Exercise prompt: Could you copy every line of the data that contains "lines"?

Task inputs:
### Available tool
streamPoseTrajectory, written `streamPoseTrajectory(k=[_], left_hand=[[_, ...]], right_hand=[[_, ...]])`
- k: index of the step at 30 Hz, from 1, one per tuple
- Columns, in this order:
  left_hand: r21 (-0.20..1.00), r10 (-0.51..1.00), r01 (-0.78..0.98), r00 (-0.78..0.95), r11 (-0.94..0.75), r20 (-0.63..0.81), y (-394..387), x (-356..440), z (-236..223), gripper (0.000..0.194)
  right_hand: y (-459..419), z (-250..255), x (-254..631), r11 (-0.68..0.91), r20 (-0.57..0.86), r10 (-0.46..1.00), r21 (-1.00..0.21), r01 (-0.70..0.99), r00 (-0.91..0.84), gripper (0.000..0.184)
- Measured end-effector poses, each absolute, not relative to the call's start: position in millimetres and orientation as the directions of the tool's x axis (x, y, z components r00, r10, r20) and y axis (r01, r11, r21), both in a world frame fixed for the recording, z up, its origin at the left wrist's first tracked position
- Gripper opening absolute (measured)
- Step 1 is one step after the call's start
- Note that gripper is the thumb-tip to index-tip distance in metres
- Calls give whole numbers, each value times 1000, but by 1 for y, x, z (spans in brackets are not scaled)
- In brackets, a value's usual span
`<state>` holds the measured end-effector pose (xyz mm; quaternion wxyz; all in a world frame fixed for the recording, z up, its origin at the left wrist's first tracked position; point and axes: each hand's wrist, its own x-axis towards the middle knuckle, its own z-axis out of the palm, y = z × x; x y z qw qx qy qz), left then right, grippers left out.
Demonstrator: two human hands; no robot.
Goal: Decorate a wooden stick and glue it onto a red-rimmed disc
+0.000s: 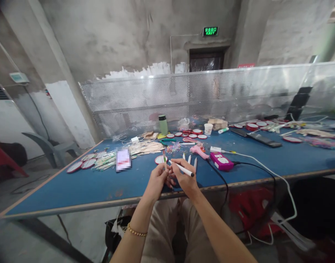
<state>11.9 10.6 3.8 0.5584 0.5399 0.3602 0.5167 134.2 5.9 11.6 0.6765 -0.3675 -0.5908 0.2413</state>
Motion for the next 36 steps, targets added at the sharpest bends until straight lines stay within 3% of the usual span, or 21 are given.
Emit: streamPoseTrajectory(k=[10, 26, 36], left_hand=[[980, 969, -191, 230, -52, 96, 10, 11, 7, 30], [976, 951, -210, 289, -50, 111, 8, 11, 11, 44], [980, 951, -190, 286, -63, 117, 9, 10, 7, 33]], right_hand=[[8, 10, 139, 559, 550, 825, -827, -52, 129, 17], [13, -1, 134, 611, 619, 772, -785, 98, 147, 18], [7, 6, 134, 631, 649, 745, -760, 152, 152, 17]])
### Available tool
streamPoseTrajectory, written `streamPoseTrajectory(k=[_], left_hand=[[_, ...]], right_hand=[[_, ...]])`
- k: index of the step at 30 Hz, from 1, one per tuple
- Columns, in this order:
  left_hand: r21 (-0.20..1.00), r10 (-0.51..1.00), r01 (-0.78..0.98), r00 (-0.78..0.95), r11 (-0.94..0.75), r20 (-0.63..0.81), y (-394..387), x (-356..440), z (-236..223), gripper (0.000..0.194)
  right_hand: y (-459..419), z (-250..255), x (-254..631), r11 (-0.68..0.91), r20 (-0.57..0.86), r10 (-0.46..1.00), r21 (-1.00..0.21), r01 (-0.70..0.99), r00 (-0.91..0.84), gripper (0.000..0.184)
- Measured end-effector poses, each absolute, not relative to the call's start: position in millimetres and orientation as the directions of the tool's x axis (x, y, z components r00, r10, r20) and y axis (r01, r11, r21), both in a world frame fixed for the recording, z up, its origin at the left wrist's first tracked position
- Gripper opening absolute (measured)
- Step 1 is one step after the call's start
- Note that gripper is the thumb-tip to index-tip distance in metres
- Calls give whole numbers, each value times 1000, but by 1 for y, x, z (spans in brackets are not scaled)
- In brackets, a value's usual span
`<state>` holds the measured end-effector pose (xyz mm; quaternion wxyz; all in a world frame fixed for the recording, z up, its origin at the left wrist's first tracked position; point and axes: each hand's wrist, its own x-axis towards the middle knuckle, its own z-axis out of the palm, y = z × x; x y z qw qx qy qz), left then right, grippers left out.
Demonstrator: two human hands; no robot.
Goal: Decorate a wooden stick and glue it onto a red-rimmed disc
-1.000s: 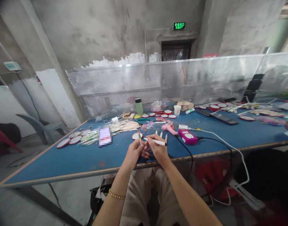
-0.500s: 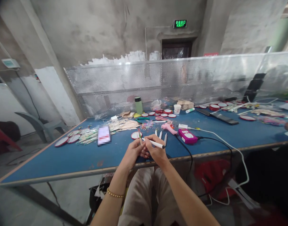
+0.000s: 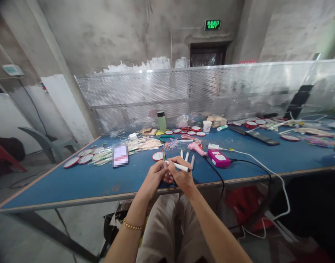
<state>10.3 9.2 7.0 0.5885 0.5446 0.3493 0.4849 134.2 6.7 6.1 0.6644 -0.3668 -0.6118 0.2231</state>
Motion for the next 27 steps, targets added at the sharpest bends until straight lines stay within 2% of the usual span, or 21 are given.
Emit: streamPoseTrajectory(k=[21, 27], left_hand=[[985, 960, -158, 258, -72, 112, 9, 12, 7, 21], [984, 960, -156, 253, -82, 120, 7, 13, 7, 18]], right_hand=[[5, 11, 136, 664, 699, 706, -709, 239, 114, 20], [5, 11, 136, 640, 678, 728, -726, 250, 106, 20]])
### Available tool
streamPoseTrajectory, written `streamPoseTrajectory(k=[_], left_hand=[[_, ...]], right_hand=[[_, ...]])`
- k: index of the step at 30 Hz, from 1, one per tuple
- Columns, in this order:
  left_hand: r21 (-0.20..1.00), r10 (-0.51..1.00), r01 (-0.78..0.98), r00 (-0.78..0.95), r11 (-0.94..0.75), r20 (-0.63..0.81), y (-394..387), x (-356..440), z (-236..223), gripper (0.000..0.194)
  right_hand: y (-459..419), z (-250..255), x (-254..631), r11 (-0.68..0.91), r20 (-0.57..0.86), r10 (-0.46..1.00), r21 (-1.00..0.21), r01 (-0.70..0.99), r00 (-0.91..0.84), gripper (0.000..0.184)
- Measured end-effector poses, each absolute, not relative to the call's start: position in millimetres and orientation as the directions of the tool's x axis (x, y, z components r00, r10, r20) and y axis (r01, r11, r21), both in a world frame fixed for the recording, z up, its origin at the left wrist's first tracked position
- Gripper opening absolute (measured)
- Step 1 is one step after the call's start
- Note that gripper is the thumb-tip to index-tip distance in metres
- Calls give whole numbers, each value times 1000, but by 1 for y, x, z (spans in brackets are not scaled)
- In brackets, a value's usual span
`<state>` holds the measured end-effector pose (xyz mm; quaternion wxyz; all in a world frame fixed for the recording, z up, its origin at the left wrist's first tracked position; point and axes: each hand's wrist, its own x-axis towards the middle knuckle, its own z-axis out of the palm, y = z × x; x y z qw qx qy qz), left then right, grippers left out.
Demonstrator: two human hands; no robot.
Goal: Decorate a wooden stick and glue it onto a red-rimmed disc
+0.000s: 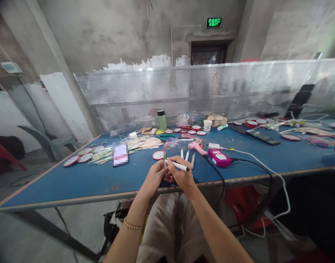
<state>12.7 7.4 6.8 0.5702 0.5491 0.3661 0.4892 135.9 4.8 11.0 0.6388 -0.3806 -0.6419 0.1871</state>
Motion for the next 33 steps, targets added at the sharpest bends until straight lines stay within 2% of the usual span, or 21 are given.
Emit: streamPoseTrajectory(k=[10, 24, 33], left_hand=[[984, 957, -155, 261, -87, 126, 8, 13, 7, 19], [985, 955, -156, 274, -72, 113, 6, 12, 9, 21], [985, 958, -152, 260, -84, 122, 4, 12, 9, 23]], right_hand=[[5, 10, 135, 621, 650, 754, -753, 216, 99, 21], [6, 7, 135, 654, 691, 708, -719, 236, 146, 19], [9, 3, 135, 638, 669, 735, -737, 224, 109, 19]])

Exercise result:
Motion for the next 36 steps, targets added at the sharpest bends until straight lines stay within 3% of the usual span, or 21 are given.
Motion for the next 27 steps, targets added at the sharpest bends until straight lines stay within 2% of the usual span, or 21 are given.
Motion for the next 33 steps, targets added at the sharpest bends until straight lines stay within 2% of the usual span, or 21 are given.

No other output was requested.